In later years, I would learn to refrain from delivering such revelations, especially back home, where others, over the years, have proved equally confident in their disastrous French. I would find it harder however to hold my tongue with French people who confidently told me how things were in America, briskly dismissing my attempts to correct them. (When I asked one woman how much time she had actually spent there, she said blithely, “Oh, I’ve never been. But my friends have told me all about it.”)

I don’t recall my subsequent visits to American Express that first year, but almost a decade later I had occasion to visit a banker there. Though I was running an office at that point, my look was still on the arty side. While sitting in the waiting room, I found myself between two Texans who were virtual caricatures of their state: solid, florid individuals who as I recall were even wearing ten-gallon hats. They began a conversation.
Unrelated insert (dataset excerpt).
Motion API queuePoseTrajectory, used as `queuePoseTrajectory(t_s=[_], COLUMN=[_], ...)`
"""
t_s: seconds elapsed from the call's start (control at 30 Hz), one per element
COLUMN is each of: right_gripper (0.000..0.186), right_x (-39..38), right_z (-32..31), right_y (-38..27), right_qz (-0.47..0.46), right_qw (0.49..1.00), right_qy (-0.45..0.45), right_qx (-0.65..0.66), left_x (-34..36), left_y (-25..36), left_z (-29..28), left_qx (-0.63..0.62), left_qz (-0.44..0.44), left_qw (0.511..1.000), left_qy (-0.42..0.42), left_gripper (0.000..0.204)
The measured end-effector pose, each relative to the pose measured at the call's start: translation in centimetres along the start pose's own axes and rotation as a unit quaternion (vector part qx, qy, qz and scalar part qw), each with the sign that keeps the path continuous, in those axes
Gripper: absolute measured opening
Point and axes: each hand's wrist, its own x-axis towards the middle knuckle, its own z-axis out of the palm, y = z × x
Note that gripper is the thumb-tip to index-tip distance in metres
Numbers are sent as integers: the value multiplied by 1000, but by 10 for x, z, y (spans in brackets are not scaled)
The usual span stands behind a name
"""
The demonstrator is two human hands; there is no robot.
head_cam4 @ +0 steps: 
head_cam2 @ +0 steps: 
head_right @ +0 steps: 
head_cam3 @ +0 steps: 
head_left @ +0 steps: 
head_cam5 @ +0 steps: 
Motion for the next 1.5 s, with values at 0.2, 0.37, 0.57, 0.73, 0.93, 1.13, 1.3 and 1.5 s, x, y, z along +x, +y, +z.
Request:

Sitting as I was between them, I tried to join in – only to have them ignore me. Not even make a face like, “Do you hear a noise in here?” They just kept talking like there was not so much as a breeze in the room. 

My encounter with the actual banker was memorable for another reason. His English pronunciation was not only imperfect but overlaid with the American accent he most often heard in his work. The result was a French-Texan English which left me struggling to keep a straight face as we did business. 

About a decade ago, I had occasion to return to American Express only to find it reduced to a pair of teller’s windows. No one seeing those glass panes would imagine the rows of wooden mail cubbies which once so warmly greeted Americans far from home.